* **Prompt**:
Within the data beneath, some lines may hold the word "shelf". Give the number of those lines and nothing else.

* **Data for analysis**:
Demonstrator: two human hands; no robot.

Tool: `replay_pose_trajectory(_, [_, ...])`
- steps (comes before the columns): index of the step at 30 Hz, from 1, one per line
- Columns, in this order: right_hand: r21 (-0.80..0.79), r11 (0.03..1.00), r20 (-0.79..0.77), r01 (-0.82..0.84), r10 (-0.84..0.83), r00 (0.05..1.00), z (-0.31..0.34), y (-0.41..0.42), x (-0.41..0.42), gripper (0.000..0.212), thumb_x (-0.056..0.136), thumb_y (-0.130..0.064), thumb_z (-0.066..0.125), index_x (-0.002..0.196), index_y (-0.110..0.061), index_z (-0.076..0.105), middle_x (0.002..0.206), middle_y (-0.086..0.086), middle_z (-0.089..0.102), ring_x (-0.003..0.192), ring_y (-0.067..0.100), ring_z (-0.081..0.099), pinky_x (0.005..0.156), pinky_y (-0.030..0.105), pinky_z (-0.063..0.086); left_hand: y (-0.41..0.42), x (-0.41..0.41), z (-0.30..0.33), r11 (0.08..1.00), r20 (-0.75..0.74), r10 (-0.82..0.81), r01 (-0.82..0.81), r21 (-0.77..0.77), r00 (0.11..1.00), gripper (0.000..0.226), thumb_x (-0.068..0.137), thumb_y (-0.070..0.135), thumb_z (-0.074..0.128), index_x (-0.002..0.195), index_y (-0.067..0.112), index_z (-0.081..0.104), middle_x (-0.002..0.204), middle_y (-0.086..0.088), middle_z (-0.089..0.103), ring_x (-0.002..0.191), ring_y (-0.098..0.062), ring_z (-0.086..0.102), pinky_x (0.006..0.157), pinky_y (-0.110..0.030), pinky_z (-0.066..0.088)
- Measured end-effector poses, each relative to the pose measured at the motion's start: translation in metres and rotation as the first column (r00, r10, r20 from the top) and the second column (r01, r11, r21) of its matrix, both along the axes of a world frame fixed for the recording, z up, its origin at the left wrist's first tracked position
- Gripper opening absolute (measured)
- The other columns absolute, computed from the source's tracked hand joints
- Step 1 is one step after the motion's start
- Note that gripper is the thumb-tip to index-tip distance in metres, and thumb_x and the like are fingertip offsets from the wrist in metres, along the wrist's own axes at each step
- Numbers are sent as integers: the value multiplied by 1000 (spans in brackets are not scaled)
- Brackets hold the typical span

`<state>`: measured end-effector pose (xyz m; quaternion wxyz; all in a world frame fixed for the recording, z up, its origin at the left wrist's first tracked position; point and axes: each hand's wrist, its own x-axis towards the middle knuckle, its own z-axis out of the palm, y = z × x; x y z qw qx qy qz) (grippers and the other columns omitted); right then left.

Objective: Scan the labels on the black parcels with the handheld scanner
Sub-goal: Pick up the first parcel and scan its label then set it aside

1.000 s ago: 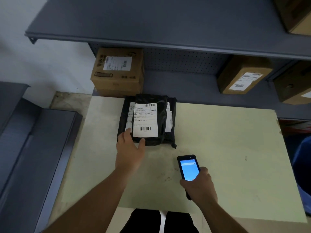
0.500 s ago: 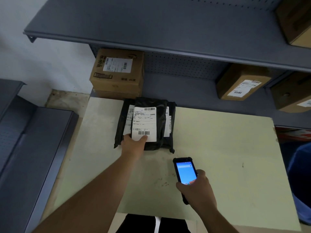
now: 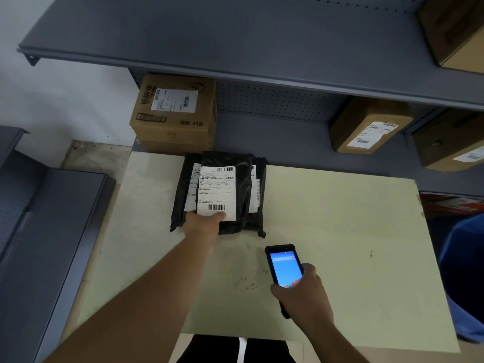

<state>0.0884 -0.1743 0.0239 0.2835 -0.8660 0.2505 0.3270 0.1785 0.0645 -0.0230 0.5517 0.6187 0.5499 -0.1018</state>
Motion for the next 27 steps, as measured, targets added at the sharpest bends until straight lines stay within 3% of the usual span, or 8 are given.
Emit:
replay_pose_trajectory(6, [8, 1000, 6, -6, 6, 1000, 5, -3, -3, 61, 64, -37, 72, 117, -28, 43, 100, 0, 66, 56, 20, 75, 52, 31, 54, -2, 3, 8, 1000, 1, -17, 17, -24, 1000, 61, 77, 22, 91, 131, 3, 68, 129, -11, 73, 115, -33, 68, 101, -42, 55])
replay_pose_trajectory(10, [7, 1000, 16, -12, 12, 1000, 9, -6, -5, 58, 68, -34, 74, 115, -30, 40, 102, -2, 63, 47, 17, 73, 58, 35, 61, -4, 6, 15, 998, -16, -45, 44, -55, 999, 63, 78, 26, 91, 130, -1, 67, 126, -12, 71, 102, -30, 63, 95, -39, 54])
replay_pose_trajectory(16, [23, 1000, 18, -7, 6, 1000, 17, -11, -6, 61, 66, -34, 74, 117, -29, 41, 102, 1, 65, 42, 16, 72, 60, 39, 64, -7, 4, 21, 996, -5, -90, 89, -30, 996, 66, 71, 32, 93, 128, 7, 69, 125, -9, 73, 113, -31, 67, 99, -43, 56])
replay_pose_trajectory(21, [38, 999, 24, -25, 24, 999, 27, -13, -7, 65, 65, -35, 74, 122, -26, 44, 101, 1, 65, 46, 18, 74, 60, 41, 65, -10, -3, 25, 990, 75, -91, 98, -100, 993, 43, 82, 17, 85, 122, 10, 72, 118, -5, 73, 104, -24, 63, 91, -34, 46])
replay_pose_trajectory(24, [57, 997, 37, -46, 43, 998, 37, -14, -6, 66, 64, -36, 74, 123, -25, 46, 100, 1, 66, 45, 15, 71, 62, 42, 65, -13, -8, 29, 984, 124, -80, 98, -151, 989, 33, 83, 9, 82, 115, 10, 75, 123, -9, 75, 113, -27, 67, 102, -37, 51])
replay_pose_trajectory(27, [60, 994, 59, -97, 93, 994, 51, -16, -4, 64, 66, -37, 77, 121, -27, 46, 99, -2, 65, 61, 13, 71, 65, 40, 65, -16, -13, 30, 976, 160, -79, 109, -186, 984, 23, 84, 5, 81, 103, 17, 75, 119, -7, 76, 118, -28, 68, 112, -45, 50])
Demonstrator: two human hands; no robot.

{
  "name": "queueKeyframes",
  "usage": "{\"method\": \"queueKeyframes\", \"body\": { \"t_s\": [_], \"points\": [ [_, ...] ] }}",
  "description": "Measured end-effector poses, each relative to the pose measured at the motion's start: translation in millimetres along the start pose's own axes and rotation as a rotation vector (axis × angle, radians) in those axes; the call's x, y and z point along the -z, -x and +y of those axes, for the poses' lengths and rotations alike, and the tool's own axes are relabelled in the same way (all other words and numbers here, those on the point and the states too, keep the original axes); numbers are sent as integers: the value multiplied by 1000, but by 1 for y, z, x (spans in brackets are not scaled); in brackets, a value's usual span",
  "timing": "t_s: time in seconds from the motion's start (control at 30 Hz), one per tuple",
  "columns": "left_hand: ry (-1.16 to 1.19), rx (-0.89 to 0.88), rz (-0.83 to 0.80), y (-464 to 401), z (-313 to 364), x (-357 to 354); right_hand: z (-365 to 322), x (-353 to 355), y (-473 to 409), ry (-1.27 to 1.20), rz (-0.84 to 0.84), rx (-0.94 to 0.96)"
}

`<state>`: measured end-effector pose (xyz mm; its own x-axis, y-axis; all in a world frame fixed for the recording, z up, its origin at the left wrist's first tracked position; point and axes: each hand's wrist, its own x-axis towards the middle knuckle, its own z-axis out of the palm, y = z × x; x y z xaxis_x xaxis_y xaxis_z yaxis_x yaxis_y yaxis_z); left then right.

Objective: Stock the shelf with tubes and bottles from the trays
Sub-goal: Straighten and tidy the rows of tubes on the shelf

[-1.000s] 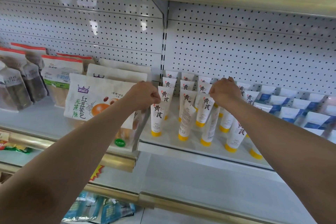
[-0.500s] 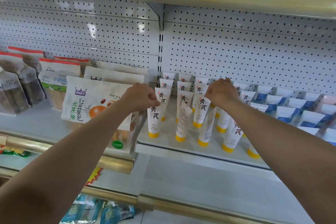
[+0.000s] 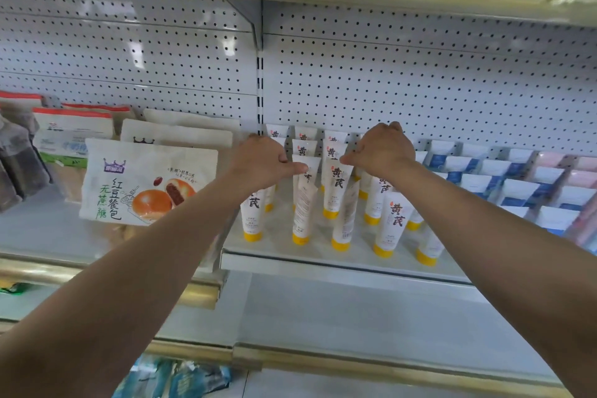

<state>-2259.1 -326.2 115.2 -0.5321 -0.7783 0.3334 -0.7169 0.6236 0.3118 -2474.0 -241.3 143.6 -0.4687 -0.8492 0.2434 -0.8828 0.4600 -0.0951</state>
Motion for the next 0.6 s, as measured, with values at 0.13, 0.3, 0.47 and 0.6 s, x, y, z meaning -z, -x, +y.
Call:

* **Output below**:
2